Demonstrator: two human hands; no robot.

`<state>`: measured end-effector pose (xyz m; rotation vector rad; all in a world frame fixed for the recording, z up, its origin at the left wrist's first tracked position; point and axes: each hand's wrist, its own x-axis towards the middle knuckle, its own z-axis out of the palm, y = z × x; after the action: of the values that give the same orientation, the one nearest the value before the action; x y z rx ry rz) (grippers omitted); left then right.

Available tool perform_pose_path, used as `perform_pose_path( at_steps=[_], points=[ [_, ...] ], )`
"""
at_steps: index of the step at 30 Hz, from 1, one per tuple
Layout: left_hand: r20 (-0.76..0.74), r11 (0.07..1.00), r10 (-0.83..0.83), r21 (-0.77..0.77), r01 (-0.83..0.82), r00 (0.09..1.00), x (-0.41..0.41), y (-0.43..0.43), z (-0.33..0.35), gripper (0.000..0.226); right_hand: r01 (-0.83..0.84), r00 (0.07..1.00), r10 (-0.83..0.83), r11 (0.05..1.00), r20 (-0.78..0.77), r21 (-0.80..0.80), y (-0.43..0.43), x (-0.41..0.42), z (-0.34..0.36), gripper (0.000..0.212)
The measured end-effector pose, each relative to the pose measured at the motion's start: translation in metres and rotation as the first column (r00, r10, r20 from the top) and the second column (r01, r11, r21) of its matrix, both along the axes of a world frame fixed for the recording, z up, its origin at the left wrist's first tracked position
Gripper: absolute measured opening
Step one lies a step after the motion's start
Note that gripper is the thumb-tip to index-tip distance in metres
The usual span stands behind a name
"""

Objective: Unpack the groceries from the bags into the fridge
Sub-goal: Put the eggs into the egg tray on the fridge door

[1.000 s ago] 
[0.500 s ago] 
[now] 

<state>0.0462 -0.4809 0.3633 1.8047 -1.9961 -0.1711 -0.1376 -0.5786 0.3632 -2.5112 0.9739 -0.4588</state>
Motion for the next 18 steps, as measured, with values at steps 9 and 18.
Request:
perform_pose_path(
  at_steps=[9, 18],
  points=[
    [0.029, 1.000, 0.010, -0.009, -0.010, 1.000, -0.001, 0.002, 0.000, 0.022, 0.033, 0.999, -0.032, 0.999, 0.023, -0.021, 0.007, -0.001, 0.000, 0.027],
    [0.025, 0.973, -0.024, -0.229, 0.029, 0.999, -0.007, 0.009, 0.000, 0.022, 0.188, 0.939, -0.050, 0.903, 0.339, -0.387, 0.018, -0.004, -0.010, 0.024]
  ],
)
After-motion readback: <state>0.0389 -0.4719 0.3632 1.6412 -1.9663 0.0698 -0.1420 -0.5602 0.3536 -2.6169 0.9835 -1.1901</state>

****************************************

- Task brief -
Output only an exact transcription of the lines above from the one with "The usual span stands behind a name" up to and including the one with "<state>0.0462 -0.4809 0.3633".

- Solution for this problem -
The usual span stands behind a name
"""

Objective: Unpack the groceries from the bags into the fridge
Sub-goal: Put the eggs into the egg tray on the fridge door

[1.000 s ago] 
[0.500 s ago] 
[now] 

<state>0.0462 -0.4809 0.3633 1.8047 -1.9961 -0.1711 -0.1376 -0.5786 0.3632 -2.5112 0.9739 -0.4588</state>

Work on this exercise has concluded.